__ASSIGNED TASK__:
The records below are to be transcribed exactly as they appear.
■ ■ ■ ■ ■ ■ ■
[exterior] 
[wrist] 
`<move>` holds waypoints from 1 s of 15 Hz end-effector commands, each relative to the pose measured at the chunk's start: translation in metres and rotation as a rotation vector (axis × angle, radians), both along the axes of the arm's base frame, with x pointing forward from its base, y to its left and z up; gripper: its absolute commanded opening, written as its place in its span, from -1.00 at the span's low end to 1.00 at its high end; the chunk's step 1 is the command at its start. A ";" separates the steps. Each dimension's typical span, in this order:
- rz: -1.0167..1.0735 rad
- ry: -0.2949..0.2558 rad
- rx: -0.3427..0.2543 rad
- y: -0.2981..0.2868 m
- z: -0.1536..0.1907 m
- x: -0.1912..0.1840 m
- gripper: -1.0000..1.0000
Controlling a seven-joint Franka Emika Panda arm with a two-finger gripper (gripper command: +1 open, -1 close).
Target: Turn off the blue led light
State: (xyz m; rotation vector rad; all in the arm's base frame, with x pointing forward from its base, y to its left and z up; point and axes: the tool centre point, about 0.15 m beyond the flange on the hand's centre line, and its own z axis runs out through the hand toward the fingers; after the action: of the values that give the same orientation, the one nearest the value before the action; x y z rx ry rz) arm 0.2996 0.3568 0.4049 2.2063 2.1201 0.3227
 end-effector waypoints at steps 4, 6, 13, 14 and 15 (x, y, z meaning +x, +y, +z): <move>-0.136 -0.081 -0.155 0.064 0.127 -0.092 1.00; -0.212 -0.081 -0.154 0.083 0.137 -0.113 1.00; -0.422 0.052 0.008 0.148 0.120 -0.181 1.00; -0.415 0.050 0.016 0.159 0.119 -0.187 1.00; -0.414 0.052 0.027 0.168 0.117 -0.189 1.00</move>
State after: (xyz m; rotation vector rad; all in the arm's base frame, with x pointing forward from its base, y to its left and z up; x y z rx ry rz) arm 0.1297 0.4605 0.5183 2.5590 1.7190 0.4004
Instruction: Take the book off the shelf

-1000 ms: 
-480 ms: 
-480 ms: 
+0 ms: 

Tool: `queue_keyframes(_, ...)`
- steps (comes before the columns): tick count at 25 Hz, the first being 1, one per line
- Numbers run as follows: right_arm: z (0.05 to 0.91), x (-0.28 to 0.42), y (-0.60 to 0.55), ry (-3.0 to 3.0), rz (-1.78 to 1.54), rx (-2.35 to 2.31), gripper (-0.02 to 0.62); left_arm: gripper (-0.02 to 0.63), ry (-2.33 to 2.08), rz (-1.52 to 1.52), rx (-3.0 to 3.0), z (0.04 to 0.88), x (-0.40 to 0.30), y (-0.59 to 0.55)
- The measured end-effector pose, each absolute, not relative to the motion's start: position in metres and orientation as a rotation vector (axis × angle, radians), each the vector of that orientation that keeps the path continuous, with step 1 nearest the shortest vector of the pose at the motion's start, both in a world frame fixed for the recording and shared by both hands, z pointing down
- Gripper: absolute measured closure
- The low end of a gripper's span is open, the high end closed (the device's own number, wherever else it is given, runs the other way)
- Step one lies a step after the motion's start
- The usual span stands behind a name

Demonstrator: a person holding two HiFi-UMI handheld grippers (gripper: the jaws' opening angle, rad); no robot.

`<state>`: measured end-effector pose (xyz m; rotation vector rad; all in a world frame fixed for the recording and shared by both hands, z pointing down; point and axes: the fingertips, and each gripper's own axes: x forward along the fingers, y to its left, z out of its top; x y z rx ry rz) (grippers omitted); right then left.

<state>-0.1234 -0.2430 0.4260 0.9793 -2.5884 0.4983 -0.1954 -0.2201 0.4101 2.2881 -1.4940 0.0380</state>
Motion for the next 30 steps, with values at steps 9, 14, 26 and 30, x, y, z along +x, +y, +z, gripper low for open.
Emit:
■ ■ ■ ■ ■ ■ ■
__ANSWER SECTION__:
[exterior] 
[wrist] 
`<move>` holds waypoints from 1 s of 15 Hz end-effector commands, each relative to the pose measured at the chunk's start: translation in metres and rotation as a rotation vector (axis × angle, radians), both along the axes of the arm's base frame, with x pointing forward from its base, y to its left and z up; gripper: its absolute commanded opening, written as its place in its span, from -1.00 at the span's low end to 1.00 at its high end; the chunk's step 1 is the command at its start. A ";" separates the steps. Each dimension's typical span, in this order:
- rz: -1.0167..1.0735 rad
- ry: -0.2949..0.2558 rad
- rx: -0.3427..0.2543 rad
- y: -0.2981..0.2868 m
- z: -0.1536..0.1907 m
- x: -0.1912..0.1840 m
- gripper: -1.0000..1.0000
Controlling a seven-joint Franka Emika Panda arm with a two-finger gripper (gripper command: +1 open, -1 close).
Target: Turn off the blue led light
State: (xyz m; rotation vector rad; all in the arm's base frame, with x pointing forward from its base, y to its left and z up; point and axes: the tool centre point, about 0.15 m beyond the flange on the hand's centre line, and its own z axis runs out through the hand toward the fingers; after the action: of the values that give the same orientation, the one nearest the value before the action; x y z rx ry rz) arm 0.2996 0.3568 0.4049 2.2063 2.1201 0.3227
 end-effector waypoints at steps 4, 6, 13, 14 and 15 (x, y, z meaning +x, +y, +z): <move>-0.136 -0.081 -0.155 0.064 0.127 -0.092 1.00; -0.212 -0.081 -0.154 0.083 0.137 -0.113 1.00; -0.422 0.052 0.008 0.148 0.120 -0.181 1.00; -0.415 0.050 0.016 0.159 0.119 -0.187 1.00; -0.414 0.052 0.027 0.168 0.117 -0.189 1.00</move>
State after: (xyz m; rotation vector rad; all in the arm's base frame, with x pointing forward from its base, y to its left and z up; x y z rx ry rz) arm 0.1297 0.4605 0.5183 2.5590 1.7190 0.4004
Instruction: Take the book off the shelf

-1000 ms: 
-480 ms: 
-480 ms: 
+0 ms: 

Tool: `queue_keyframes(_, ...)`
- steps (comes before the columns): tick count at 25 Hz, the first being 1, one per line
- Numbers run as follows: right_arm: z (0.05 to 0.91), x (-0.28 to 0.42), y (-0.60 to 0.55), ry (-3.0 to 3.0), rz (-1.78 to 1.54), rx (-2.35 to 2.31), gripper (-0.02 to 0.62); left_arm: gripper (-0.02 to 0.63), ry (-2.33 to 2.08), rz (-1.52 to 1.52), rx (-3.0 to 3.0), z (0.04 to 0.88), x (-0.40 to 0.30), y (-0.59 to 0.55)
- The measured end-effector pose, each absolute, not relative to the motion's start: position in metres and orientation as a rotation vector (axis × angle, radians), each the vector of that orientation that keeps the path continuous, with step 1 nearest the shortest vector of the pose at the motion's start, both in a world frame fixed for the recording and shared by both hands, z pointing down
- Gripper: absolute measured closure
- The low end of a gripper's span is open, the high end closed (the device's own number, wherever else it is given, runs the other way)
- Step one lies a step after the motion's start
- The usual span stands behind a name

Demonstrator: a person holding two HiFi-UMI handheld grippers (gripper: the jaws' opening angle, rad); no robot.

`<state>`: measured end-effector pose (xyz m; rotation vector rad; all in a world frame fixed for the recording and shared by both hands, z pointing down; point and axes: the fingertips, and each gripper's own axes: x forward along the fingers, y to its left, z out of its top; x y z rx ry rz) (grippers omitted); right then left.

<state>-0.1234 -0.2430 0.4260 0.9793 -2.5884 0.4983 -0.1954 -0.2201 0.4101 2.2881 -1.4940 0.0380</state>
Motion for the next 30 steps, with values at steps 9, 14, 26 and 30, x, y, z along +x, +y, +z, gripper low for open.
Emit:

That is the complete answer to the exercise.